How to tweak the NLTK sentence tokenizer

You need to supply a list of abbreviations to the tokenizer, like so:

from nltk.tokenize.punkt import PunktSentenceTokenizer, PunktParameters
punkt_param = PunktParameters()
punkt_param.abbrev_types = set(['dr', 'vs', 'mr', 'mrs', 'prof', 'inc'])
sentence_splitter = PunktSentenceTokenizer(punkt_param)
text = "is THAT what you mean, Mrs. Hussey?"
sentences = sentence_splitter.tokenize(text)

sentences is now:

['is THAT what you mean, Mrs. Hussey?']

Update: This does not work if the last word of the sentence has an apostrophe or a quotation mark attached to it (like Hussey?'). So a quick-and-dirty way around this is to put spaces in front of apostrophes and quotes that follow sentence-end symbols (.!?):

text = text.replace('?"', '? "').replace('!"', '! "').replace('."', '. "')

You can modify the NLTK's pre-trained English sentence tokenizer to recognize more abbreviations by adding them to the set _params.abbrev_types. For example:

extra_abbreviations = ['dr', 'vs', 'mr', 'mrs', 'prof', 'inc', 'i.e']
sentence_tokenizer = nltk.data.load('tokenizers/punkt/english.pickle')
sentence_tokenizer._params.abbrev_types.update(extra_abbreviations)

Note that the abbreviations must be specified without the final period, but do include any internal periods, as in 'i.e' above. For details about the other tokenizer parameters, refer to the relevant documentation.


You can tell the PunktSentenceTokenizer.tokenize method to include "terminal" double quotes with the rest of the sentence by setting the realign_boundaries parameter to True. See the code below for an example.

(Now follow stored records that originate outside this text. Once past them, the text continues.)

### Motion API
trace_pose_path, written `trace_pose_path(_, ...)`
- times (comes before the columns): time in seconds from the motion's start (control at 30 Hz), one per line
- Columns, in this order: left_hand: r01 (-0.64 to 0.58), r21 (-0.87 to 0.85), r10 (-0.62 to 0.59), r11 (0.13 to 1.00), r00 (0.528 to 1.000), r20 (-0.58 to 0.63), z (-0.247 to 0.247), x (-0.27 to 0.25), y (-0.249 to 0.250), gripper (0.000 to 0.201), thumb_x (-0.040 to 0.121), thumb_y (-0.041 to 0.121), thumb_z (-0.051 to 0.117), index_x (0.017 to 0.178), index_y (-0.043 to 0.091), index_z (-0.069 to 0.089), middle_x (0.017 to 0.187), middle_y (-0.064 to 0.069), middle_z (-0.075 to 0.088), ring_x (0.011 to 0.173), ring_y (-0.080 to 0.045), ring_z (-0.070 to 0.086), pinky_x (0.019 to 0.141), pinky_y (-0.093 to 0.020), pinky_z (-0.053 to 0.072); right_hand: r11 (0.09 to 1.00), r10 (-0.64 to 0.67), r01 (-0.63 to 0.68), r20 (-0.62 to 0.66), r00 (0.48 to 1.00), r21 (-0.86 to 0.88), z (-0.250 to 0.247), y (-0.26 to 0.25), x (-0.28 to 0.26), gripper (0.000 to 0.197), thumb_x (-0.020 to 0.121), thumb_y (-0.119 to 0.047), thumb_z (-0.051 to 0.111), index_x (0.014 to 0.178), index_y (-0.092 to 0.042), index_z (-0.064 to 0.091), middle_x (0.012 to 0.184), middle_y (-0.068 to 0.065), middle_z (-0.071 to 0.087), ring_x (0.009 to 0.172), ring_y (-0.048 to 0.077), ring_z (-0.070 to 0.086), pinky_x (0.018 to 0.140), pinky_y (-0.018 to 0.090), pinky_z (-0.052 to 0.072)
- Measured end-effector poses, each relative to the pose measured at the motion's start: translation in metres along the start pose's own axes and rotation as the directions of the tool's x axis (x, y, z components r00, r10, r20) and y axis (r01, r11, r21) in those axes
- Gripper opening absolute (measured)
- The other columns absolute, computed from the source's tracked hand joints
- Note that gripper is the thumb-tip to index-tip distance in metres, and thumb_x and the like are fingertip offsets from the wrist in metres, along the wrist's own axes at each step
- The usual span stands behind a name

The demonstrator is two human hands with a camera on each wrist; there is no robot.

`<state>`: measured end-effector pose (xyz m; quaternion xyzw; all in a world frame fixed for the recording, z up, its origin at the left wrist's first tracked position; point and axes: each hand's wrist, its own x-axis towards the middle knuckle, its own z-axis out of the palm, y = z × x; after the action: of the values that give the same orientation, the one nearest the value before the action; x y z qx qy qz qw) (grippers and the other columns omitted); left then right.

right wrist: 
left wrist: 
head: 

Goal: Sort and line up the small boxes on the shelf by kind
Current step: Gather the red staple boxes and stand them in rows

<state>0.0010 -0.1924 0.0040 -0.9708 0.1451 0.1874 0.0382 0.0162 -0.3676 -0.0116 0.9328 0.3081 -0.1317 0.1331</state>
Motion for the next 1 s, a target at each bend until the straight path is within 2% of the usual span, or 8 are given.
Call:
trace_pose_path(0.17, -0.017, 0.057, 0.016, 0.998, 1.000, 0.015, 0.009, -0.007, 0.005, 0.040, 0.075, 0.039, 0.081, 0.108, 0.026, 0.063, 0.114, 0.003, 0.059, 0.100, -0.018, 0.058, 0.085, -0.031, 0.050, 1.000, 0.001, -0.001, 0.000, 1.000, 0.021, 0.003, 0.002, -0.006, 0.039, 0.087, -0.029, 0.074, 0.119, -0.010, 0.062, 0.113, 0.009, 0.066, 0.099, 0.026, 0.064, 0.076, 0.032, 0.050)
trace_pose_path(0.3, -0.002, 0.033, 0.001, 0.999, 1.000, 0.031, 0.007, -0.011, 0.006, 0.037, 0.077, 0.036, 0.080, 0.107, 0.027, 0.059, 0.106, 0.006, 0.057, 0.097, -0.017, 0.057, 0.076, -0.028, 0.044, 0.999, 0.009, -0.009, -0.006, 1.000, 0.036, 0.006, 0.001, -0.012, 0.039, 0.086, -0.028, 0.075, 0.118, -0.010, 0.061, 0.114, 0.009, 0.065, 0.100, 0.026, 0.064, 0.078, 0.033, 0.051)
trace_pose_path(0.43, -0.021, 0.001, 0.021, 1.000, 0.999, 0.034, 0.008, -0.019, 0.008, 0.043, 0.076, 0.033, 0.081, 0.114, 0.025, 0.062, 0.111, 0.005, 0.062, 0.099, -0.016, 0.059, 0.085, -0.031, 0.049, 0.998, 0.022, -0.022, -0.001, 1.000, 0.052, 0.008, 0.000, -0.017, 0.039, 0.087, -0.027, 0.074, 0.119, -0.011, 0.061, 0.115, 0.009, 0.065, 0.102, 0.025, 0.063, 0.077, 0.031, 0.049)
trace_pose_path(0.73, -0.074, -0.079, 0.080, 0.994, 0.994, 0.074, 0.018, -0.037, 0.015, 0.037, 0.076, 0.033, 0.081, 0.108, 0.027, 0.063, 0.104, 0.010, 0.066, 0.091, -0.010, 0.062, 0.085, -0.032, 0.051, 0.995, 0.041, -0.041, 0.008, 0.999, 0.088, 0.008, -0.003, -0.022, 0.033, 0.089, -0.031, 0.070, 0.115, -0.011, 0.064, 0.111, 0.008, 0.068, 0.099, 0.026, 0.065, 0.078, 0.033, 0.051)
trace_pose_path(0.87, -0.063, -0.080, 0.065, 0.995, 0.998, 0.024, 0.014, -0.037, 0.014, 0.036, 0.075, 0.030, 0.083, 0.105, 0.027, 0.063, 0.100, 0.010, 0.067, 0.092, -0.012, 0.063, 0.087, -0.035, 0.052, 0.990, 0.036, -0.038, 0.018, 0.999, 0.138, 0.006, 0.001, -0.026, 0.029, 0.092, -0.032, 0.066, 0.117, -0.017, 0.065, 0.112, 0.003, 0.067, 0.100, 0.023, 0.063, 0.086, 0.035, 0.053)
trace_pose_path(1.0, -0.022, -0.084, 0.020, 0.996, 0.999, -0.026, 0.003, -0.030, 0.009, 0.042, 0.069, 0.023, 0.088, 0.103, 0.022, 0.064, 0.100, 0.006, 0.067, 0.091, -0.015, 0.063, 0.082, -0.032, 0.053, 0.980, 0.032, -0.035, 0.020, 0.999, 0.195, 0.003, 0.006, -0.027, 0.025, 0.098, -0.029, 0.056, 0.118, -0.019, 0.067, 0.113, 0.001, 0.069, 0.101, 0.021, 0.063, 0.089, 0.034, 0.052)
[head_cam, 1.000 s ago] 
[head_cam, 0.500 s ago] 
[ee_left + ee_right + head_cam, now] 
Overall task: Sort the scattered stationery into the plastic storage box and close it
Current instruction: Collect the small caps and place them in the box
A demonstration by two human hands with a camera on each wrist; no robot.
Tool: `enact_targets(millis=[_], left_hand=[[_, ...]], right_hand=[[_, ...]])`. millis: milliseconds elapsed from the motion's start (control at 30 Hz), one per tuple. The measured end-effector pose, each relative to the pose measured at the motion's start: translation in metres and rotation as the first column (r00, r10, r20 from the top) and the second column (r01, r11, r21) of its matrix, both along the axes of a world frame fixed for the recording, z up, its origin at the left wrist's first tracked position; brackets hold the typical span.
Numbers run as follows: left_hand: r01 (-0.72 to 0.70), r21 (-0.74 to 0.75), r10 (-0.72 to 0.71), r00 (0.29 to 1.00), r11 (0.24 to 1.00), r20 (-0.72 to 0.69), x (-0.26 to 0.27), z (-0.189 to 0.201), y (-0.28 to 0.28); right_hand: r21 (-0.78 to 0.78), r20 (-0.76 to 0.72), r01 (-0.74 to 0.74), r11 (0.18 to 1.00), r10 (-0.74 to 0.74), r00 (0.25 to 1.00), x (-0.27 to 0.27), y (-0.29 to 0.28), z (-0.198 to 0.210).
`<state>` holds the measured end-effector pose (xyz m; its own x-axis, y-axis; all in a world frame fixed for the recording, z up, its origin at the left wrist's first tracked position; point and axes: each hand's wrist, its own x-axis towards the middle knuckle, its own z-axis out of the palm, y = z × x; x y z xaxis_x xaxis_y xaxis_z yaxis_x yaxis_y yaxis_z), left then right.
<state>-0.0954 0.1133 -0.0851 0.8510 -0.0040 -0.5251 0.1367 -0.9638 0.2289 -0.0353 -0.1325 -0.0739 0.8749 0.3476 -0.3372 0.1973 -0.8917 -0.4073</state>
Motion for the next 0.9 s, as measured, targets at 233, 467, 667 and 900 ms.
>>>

I do not know a clean way to prevent text like Mrs. Hussey from being split into two sentences. However, here is a hack which

  • mangles all occurrences of Mrs. Hussey to Mrs._Hussey,
  • then splits the text into sentences with sent_tokenize.tokenize,
  • then for each sentence, unmangles Mrs._Hussey back to Mrs. Hussey

I wish I knew a better way, but this might work in a pinch.


import nltk
import re
import functools

mangle = functools.partial(re.sub, r'([MD]rs?[.]) ([A-Z])', r'\1_\2')
unmangle = functools.partial(re.sub, r'([MD]rs?[.])_([A-Z])', r'\1 \2')

sent_tokenize = nltk.data.load('tokenizers/punkt/english.pickle')

sample = '''"A clam for supper? a cold clam; is THAT what you mean, Mrs. Hussey?" says I, "but that\'s a rather cold and clammy reception in the winter time, ain\'t it, Mrs. Hussey?"'''    

sample = mangle(sample)
sentences = [unmangle(sent) for sent in sent_tokenize.tokenize(
    sample, realign_boundaries = True)]    

print u"\n-----\n".join(sentences)

yields

"A clam for supper?
-----
a cold clam; is THAT what you mean, Mrs. Hussey?"
-----
says I, "but that's a rather cold and clammy reception in the winter time, ain't it, Mrs. Hussey?"